Warum dem Schriftsteller Etgar Keret das Lachen vergeht, sein Kollege David Grossman an traurige Comedians denkt und Meir Shalev lieber wilde Pflanzen in der Wüste züchtet: Israels Autoren und Künstler schützen sich mit Ironie vor dem Selbstmitleid.

          Sein Vater harrte sechshundert Tage in einem Erdloch aus, versorgt von einem Polen. Seine Mutter überlebte das Warschauer Getto. Etgar Keret und seine Geschwister haben, wie andere Kinder von Holocaust-Überlebenden auch, daraufhin Strategien entwickelt, um sich angesichts solch einer Vergangenheit in der Welt zurechtzufinden. Kerets Schwester wandte sich dem orthodoxen Judentum zu und lebt heute mit ihren zwölf Kindern in Mea Shearim, dem religiösen Viertel von Jerusalem. Kerets Bruder gehört zu den führenden linken Aktivisten, die gegen den israelischen Mauerbau entlang der Grenze zum Westjordanland kämpften. Und Etgar Keret selbst? Er wappnet sich mit einem absurd hintergründigen Humor gegen die Zudringlichkeiten der israelischen Gegenwart. Etgar Keret, achtundvierzig Jahre alt, zählt heute zu den bekanntesten Schriftstellern des Landes. Seine Geschichten, so ambivalent sie auch sind, skurril und manchmal böse im Ton, sind in Israel Schullektüre. Und sie sind über die Landesgrenzen hinaus populär - übersetzt in mittlerweile mehr als zwanzig Sprachen. Er ist der erste israelische Autor, dessen Werke ins Arabische übersetzt und in den palästinensischen Autonomiegebieten veröffentlicht wurden.

          Sandra Kegel

          Redakteurin im Feuilleton.

          Humor sei seine Art, mit der Situation fertig zu werden, sagt der Schriftsteller, als wir in dem kleinen Café „Michal“ in der Rehov Dizengoff gleich um die Ecke seiner Wohnung in Tel Aviv beieinander sitzen. Gerade weil er in einem Land lebe, in dem sich viele Tragödien ereigneten, erlaube er sich jede Respektlosigkeit. Pathos lehnt er ab. Nur mit Ironie, sagt er, könne er sich gegen Selbstmitleid schützen. Das funktioniere wie ein Airbag: nicht als Selbstzweck, sondern als Reaktion auf einen heftigen Aufprall.
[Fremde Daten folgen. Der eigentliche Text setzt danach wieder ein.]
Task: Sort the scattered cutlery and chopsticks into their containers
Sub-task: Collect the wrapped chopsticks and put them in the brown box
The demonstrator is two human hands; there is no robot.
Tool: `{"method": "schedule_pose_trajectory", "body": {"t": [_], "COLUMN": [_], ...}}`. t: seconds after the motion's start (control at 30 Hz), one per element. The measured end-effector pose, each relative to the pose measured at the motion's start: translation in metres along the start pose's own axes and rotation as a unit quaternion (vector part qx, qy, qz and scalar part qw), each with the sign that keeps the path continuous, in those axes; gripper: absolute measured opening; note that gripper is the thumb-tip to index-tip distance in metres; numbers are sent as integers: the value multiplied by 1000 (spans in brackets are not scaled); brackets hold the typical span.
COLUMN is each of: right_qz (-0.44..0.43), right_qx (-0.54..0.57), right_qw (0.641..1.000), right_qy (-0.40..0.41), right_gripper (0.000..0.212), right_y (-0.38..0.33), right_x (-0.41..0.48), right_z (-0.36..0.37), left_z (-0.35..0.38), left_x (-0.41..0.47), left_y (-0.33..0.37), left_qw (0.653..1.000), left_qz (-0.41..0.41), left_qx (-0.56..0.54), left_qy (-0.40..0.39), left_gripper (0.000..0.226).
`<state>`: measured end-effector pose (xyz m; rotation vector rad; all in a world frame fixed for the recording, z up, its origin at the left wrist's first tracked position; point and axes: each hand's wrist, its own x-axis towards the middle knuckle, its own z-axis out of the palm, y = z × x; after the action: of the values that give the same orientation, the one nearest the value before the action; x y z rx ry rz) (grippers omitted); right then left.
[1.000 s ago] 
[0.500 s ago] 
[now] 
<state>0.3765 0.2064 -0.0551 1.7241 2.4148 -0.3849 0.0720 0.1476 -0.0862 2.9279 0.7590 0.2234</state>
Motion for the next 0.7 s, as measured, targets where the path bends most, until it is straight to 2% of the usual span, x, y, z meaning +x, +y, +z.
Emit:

          Der unverkennbare Keret-Ton

          Doch während wir so sprechen, über Vergangenheit und Gegenwart, Ländergrenzen, Zweistaatenlösung, seine arabischen Freunde und die Frage nach Utopien am Strand von Tel Aviv, weicht der unverkennbare Keret-Ton dann doch immer mehr einem unerwarteten Ernst. Keret wirkt in diesen Tagen nicht weniger besorgt als viele seiner Landsleute. Auch wenn gerade keine Raketen fliegen, sagt er, sei es doch keine Frage: Israel befinde sich im Krieg. „Es ist ein Krieg innerhalb der Gesellschaft, und eine Lösung ist nicht in Sicht.“

          Insgeheim hatte Keret gehofft, seine Familie könne so etwas wie ein Modell für Israel sein. Denn obwohl seine Schwester es mit ihrem Glauben so ernst meint, dass sie ihren Kindern verbietet, seine Bücher zu lesen, und er wiederum sagt, keinen Gott zu haben, was seine Schwester verletzt, er sich aber auch nicht als links empfindet wie sein Bruder, all dieser Zwiste zum Trotz haben die Geschwister den Kontakt zueinander nie abgebrochen. „Aber was für die Familie gilt, ist für das Land offenbar nicht möglich“, sagt er.

          In Ratlosigkeit verfangen

          Wer dieser Tage nach Israel reist - Mitte März wird das Land Schwerpunkt der Buchmesse in Leipzig sein -, erlebt ein Land, das in Ratlosigkeit verfangen ist. In wenigen Wochen finden die Wahlen statt, und Israels Ministerpräsident Netanjahu lässt es sich nicht nehmen, mit einem umstrittenen Auftritt im amerikanischen Kongress auf Stimmenfang im eigenen Land zu gehen. Doch auch die anderen Parteien fahren lieber Ablenkungsmanöver, oder sie zerlegen sich gleich selbst. Der Friedensprozess ist auf Eis gelegt. Mit wem man auch spricht, wen man auch fragt, ob in Tel Aviv oder in Jerusalem, ob Schriftsteller, Gelehrte oder politische Funktionäre - allen steht die Ausweglosigkeit ins Gesicht geschrieben. Lasst uns lieber über meinen Garten reden, sagt der Romancier Meir Shalev bei einer Begegnung in der Lobby eines Hotels in Tel Aviv. Draußen in der Wüste, wo er lebt, züchtet er wilde Pflanzen. Wer will, kann auch dieses Paradox als Metapher verstehen.